【なにが起きている?】
「……分かった」
レミナは通信を切った。
「リン、宿屋は取らない。これからユナの元へカヲルを送り届ける」
「どういうこと?」
俺はレミナの口調からただ事じゃない様子を感じていた。
「ここでは言えない」
「みんなは……」
レミナは首を横に振る。
「とりあえず、街の外に」
「……分かった」
急いで街の北に向けて走り出す。
大通りは日中来た時よりは人が少ないので通りやすい。
どんどんと街の門が見えてきた。
「カトレアから言われたのは……」
街の北口から外に出て少し離れた所まで来た。

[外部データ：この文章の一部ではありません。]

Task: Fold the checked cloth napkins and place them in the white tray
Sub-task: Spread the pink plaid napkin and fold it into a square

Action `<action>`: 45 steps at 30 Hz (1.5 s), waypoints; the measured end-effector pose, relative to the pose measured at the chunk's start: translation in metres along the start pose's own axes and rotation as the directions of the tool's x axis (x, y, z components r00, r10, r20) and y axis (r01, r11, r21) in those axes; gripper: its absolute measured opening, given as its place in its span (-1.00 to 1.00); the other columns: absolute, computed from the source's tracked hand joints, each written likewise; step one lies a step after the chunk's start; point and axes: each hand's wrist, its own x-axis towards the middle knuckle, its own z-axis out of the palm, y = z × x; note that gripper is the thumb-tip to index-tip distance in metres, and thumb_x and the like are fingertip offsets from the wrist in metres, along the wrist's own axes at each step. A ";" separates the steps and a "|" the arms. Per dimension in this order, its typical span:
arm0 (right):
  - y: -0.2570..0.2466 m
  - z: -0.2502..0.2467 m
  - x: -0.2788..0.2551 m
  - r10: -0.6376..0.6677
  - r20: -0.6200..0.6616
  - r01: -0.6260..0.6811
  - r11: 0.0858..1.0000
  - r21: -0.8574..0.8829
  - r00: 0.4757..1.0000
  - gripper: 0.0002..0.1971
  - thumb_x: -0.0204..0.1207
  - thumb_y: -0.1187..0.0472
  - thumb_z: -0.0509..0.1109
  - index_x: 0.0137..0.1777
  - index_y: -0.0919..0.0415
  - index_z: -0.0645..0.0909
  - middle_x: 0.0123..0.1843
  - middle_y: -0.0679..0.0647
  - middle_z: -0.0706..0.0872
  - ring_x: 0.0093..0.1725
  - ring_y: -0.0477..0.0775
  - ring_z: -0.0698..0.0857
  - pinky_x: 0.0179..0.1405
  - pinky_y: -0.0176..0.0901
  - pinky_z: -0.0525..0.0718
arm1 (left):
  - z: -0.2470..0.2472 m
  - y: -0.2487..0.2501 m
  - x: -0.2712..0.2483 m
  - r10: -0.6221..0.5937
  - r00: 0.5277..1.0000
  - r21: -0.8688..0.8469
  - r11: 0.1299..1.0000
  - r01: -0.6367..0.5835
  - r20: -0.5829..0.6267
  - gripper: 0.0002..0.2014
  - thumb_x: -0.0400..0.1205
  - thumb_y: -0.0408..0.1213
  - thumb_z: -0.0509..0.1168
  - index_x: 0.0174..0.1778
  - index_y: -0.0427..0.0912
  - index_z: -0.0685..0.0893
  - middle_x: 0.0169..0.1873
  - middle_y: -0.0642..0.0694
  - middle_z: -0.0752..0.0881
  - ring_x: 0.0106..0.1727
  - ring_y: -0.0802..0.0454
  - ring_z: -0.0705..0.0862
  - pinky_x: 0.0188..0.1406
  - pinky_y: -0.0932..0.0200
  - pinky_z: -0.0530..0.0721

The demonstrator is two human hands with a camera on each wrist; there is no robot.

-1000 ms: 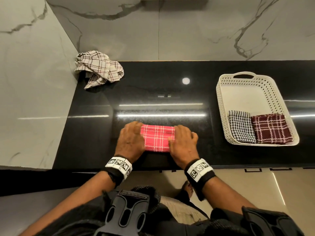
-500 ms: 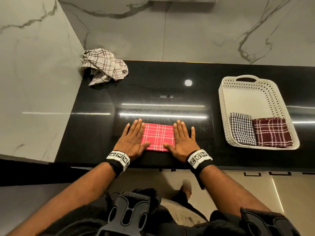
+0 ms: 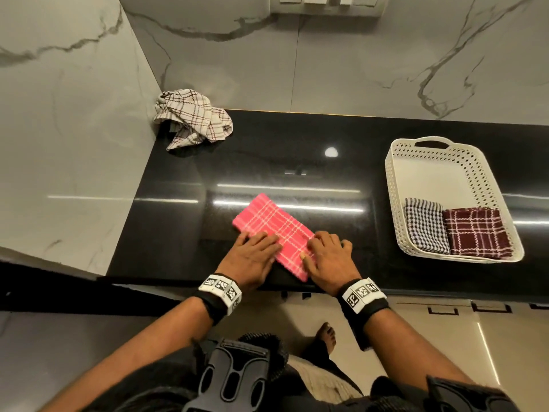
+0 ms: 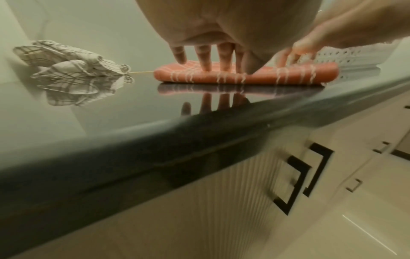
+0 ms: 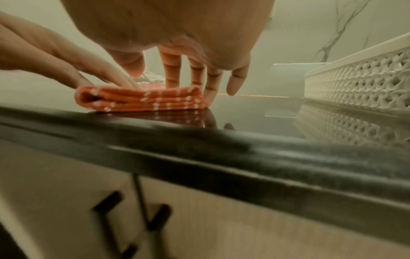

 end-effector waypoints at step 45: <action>-0.048 0.010 0.040 0.455 0.006 -0.397 0.772 0.497 0.891 -0.65 0.78 -0.09 0.06 0.11 0.22 0.44 0.06 0.31 0.74 0.02 0.45 0.70 -0.18 0.06 0.51 | -0.019 -0.005 0.047 -0.578 0.813 -0.519 0.672 0.528 0.079 -0.66 0.81 0.00 0.04 0.11 -0.23 0.49 -0.02 -0.29 0.72 -0.01 -0.34 0.70 -0.05 -0.14 0.63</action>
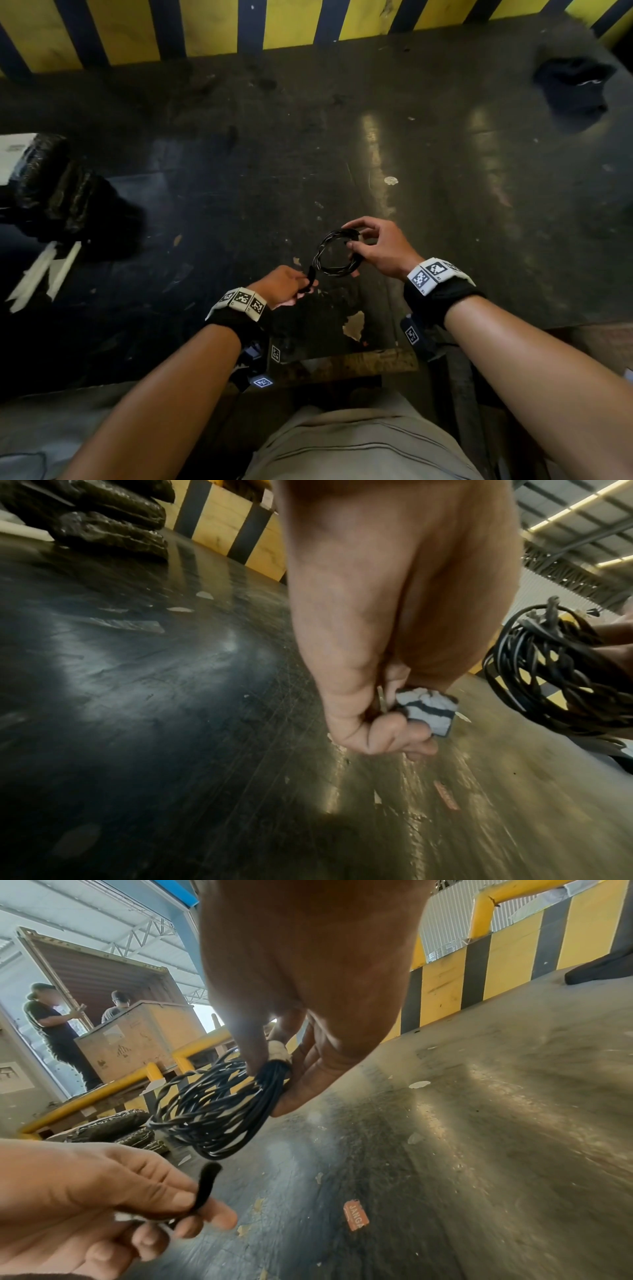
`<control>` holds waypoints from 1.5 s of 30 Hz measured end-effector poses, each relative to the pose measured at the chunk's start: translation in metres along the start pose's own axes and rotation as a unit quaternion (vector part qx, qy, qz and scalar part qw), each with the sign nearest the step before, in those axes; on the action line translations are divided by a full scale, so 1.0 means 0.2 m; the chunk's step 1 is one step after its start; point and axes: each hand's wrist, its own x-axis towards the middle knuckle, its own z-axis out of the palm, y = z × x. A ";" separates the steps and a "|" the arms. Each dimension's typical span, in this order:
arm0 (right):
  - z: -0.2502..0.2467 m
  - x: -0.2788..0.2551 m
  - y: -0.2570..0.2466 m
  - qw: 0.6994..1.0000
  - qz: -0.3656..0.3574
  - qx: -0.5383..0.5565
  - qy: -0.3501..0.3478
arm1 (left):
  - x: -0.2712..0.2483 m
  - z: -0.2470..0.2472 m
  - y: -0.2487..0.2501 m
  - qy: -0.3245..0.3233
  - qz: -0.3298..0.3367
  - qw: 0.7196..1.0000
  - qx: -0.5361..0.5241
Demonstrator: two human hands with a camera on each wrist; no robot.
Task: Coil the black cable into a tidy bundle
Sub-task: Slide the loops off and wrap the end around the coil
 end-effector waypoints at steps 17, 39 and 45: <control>0.01 0.05 0.05 0.998 -0.023 -0.043 0.029 | -0.03 0.11 0.07 0.065 0.112 0.989 -0.076; 0.07 0.03 0.12 0.988 -0.046 -0.091 0.111 | -0.08 0.12 0.00 -0.038 0.065 0.975 -0.209; 0.07 0.02 0.11 0.988 -0.039 -0.092 0.116 | -0.08 0.13 0.01 -0.033 0.070 0.974 -0.214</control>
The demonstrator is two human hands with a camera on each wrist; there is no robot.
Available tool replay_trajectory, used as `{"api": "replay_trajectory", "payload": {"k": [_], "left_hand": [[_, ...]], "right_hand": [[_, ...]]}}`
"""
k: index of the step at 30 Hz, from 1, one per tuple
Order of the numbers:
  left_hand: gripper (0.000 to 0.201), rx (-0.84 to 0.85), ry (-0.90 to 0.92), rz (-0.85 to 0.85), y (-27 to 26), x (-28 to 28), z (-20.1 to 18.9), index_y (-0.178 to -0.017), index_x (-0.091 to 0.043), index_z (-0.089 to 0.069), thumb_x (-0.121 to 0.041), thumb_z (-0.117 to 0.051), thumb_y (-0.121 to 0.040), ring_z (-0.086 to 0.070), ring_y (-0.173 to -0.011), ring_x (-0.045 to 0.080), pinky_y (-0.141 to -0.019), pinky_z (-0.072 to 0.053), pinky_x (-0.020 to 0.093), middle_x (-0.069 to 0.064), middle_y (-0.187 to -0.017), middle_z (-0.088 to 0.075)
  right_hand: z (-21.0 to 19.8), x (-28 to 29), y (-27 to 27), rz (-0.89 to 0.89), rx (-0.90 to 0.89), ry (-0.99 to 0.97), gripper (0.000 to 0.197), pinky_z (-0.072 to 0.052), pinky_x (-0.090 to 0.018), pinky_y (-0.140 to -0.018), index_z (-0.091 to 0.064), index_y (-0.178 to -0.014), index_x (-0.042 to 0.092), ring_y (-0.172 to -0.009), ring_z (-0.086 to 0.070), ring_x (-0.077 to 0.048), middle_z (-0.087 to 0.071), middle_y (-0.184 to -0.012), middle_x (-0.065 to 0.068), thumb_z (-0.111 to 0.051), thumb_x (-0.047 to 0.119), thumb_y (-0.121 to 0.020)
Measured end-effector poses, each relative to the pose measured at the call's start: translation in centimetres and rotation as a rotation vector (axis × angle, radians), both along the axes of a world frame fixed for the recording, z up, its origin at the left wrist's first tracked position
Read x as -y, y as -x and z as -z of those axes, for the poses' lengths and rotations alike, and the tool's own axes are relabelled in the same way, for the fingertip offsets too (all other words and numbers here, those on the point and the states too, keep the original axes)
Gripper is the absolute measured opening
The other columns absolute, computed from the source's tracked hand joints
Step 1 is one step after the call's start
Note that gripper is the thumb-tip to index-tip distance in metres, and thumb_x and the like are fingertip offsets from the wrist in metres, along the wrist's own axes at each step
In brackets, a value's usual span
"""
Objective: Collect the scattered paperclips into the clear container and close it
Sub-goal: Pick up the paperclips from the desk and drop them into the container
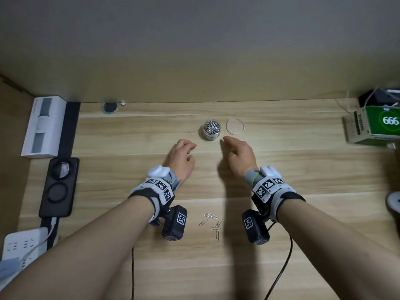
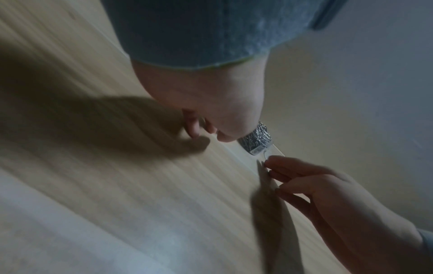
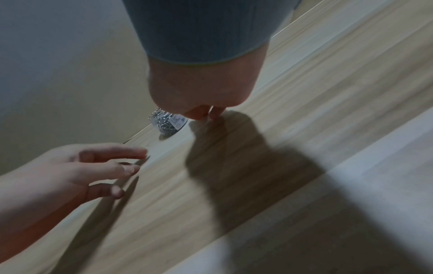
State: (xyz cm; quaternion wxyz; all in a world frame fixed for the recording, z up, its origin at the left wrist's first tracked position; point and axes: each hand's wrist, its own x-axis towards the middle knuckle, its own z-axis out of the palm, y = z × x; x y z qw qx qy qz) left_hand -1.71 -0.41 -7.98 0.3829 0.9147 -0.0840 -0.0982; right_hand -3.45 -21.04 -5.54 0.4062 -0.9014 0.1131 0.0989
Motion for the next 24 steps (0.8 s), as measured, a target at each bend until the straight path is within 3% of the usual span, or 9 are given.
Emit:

そしてレミナの言葉を俺は静かに聞いた。
港に着いた時にグレースが『Fortifier』と書かれた小瓶を見つけた。
そこには強化薬と書かれていた。
カヲルが道で突然しゃがんでいた。
ワイズが心配になり近寄るとカヲルの左腕がモンスターのように変異していた。
ワイズは悲鳴をあげて驚いたが、今は落ち着いている。
グレースはカヲルの腕をその場で慌てて隠したが、少し港の人に見られたかもしれない。
グレースはカヲルを担いで港を出ることを提案。今4人は海の海岸にいる。
当のカヲルは意識が朦朧としていて、今は完全に失っている。
少しずつ、変異している部位が広がってきている。
メラクニル村の人達のように時限式かもしれない(これは今初めて聞いた)が、このままでは完全にモンスター化してしまうかもしれない。
今の頼みの綱はユナとアプの作る特効薬(解毒薬)だと。
だから、彼の島に向かいたい。
俺とレミナに迎えにきて連れて行って欲しいと。
カヲルは一度船で女性とお茶をしている。
その女性はラマダンに向かうと言っていた。
その女性の名前は……マーシャであると。